Mengenai barang bukti yang disita selama proses penyidikan dan persidangan, jaksa menetapkan sebanyak 316 item barang bukti untuk dikembalikan kepada Penuntut Umum.
Dari jumlah tersebut, terdapat barang bukti berupa kuitansi sewa unit senilai Rp55 juta hingga kunci pintu apartemen.
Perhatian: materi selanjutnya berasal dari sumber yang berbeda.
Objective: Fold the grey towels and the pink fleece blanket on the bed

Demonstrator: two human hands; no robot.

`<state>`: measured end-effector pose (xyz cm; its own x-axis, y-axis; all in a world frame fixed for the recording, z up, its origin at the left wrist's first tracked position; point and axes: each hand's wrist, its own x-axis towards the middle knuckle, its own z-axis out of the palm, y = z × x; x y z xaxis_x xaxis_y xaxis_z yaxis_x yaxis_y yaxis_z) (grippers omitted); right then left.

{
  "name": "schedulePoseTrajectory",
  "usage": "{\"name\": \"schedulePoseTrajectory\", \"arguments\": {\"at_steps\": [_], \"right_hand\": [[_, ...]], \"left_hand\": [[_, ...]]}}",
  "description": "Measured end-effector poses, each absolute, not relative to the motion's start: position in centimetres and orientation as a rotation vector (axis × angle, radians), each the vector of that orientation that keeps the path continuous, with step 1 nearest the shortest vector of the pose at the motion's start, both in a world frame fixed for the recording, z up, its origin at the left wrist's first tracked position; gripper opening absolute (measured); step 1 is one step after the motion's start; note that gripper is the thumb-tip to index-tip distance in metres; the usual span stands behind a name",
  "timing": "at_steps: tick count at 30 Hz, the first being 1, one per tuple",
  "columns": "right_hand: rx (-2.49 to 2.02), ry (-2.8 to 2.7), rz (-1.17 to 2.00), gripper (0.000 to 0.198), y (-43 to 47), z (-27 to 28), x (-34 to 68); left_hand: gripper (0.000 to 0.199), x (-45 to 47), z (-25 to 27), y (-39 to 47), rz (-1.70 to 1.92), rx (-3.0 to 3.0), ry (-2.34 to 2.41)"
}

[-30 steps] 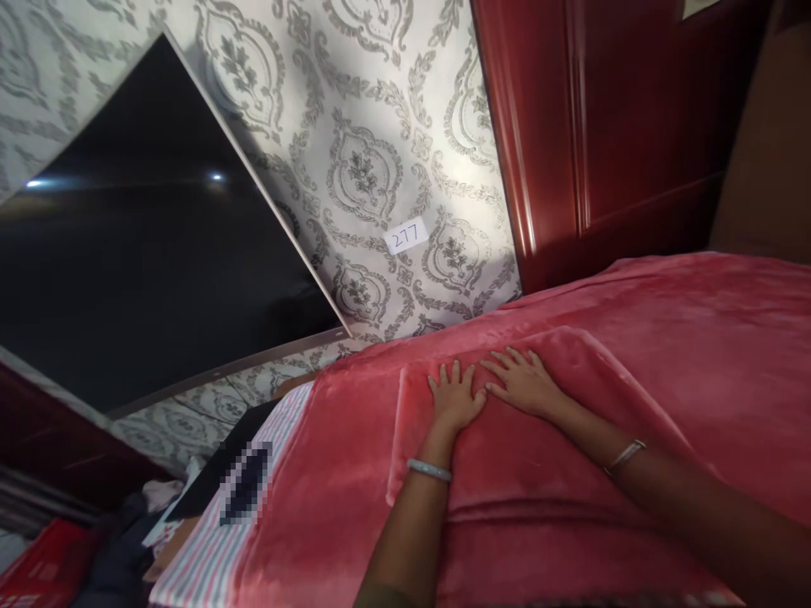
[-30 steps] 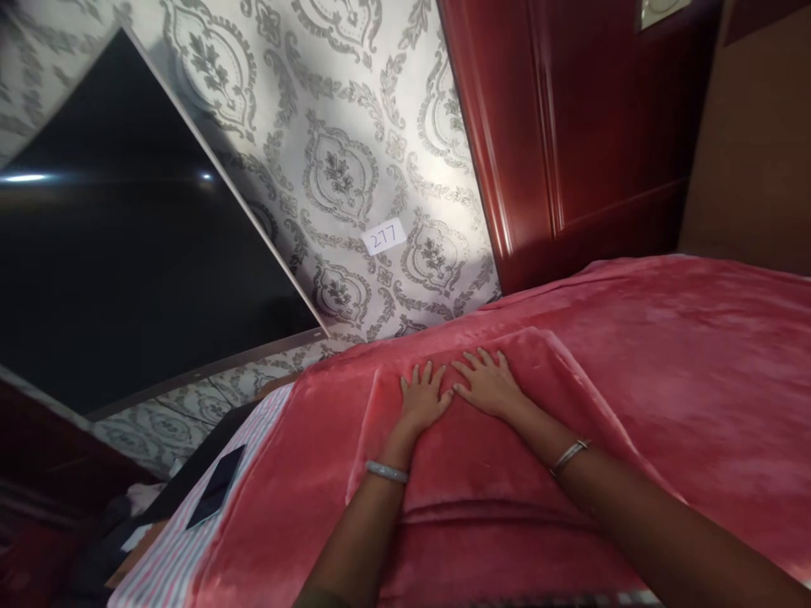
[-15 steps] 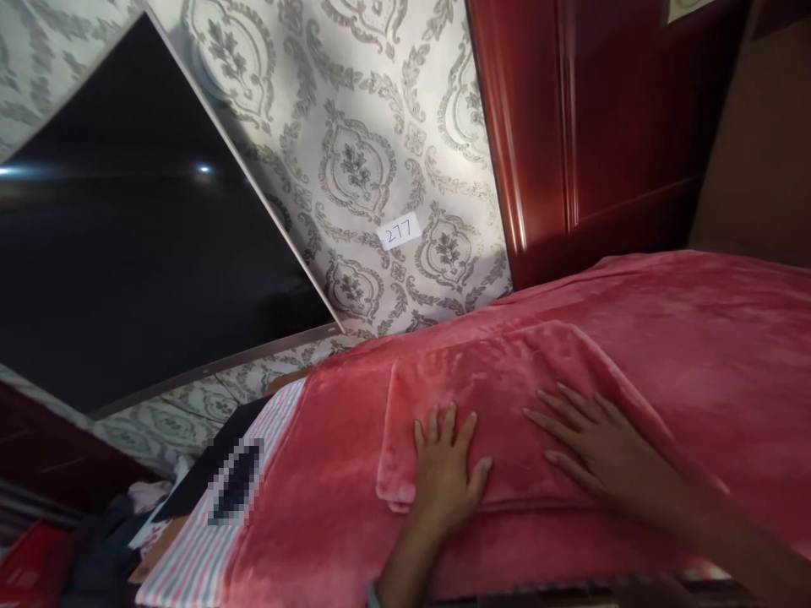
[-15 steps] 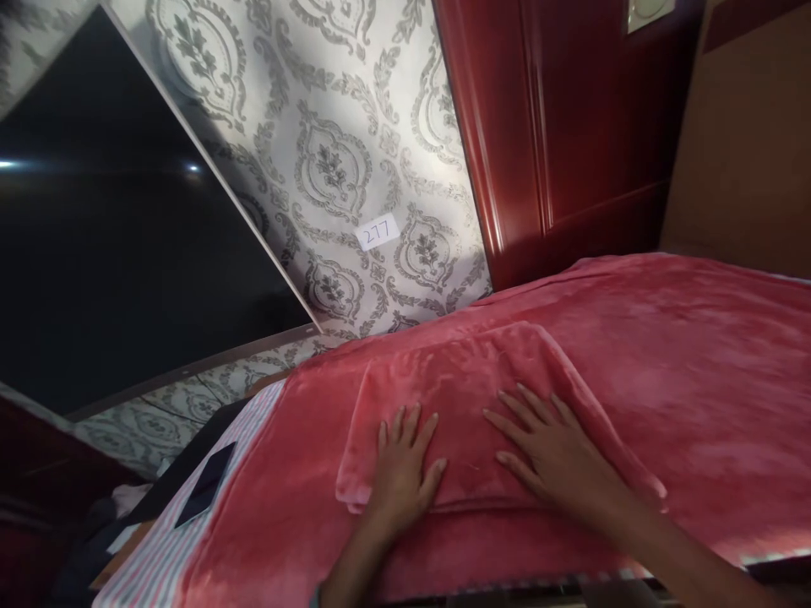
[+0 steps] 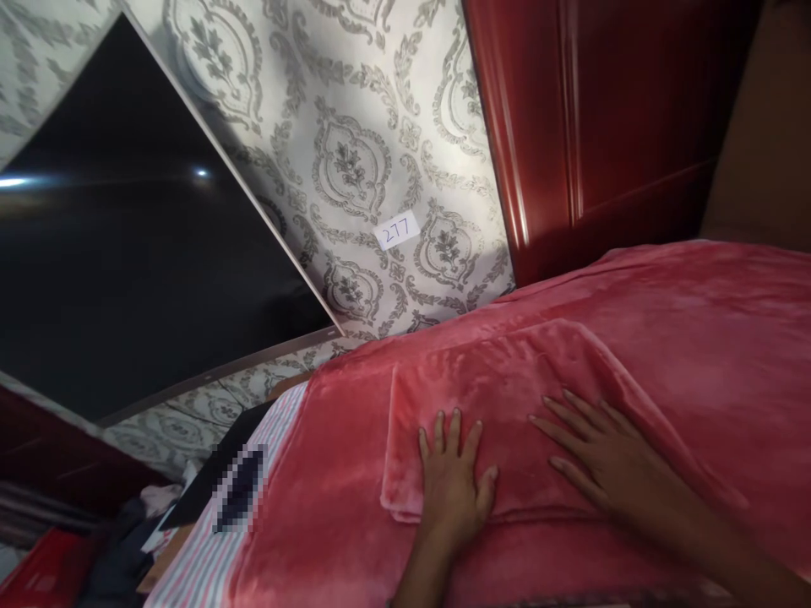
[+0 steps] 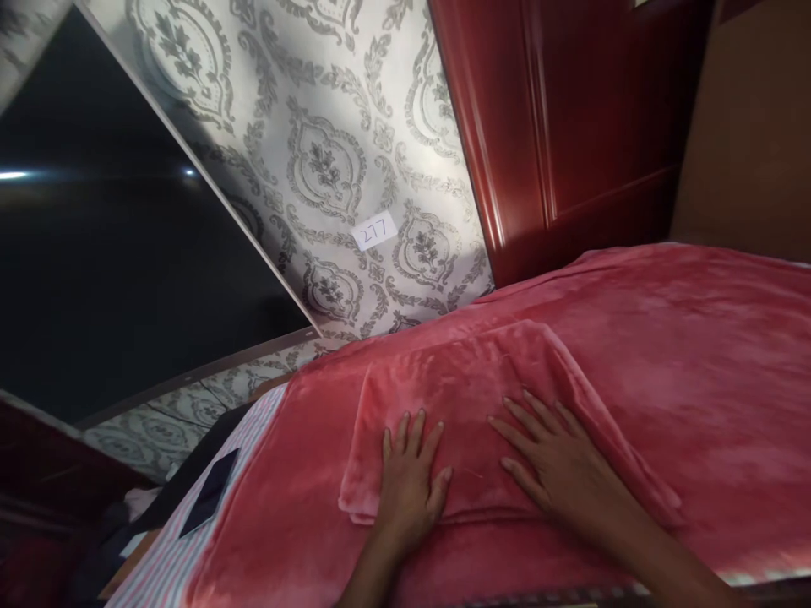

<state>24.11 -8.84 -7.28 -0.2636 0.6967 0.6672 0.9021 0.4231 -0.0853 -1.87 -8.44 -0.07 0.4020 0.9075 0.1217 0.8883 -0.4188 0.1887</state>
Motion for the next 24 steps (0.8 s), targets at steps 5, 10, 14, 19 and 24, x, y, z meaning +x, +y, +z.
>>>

Barang bukti itu akan digunakan kembali untuk pembuktian perkara susulan dengan terdakwa oknum pejabat Bea Cukai.
"Bahwa terhadap barang bukti nomor 1 sampai dengan barang bukti nomor 316 seluruhnya dikembalikan kepada Penuntut Umum untuk dipergunakan dalam perkara lainnya, yaitu dalam berkas perkara atas nama Rizal," ujar Takdir.
Dakwaan JPU KPK
John Field dan dua orang lainnya didakwa melakukan penyuapan berupa uang senilai Rp61,3 miliar (Rp61.301.939.000) kepada pejabat di Direktorat Jenderal Bea dan Cukai.
Selain itu, John dan kawan-kawan juga disebut memberikan suap berupa fasilitas hiburan dan barang mewah senilai Rp1,845 miliar (Rp1.845.000.000).
“Memberikan uang dengan jumlah keseluruhan Rp61.301.939.000,00 dalam bentuk mata uang Dollar Singapura (SGD) atau setidak-tidaknya sejumlah itu, dan pemberian berupa fasilitas hiburan dan barang mewah senilai Rp1.845.000.000,00 atau setidak-tidaknya sejumlah itu kepada pejabat di Direktorat Jenderal Bea Cukai Kementerian Keuangan RI,” ungkap jaksa.
JPU menuturkan bahwa suap itu diduga diberikan pihak John dengan tujuan agar barang-barang impor milik Blueray Cargo dapat lebih cepat keluar dari proses pengawasan di bagian kepabeanan Direktorat Jenderal Bea dan Cukai.
Adapun pihak-pihak yang diduga menerima suap dari John ialah Direktur Penindakan dan Penyidikan Direktorat Jenderal Bea dan Cukai Kementerian Keuangan Rizal, Kasubdit Intelijen Direktorat Penindakan dan Penyidikan Direktorat Jenderal Bea dan Cukai Sisprian Subiaksono, serta Kepala Seksi Intelijen Kepabeanan I Direktorat Penindakan dan Penyidikan Direktorat Jenderal Bea dan Cukai Orlando Hamonangan.
Untuk itu, John Field dan kawan-kawan didakwa melanggar Pasal 605 ayat (1) huruf a juncto Pasal 606 ayat (1) Undang-Undang Nomor 1 Tahun 2023 tentang Kitab Undang-Undang Hukum Pidana (KUHP) juncto Pasal VII angka 48 Pasal 605 huruf a Undang-Undang Nomor 1 Tahun 2026 tentang Penyesuaian Pidana juncto Pasal 20 huruf c juncto Pasal 126 ayat (1) Undang-Undang Nomor 1 Tahun 2023 tentang Kitab Undang-Undang Hukum Pidana (KUHP).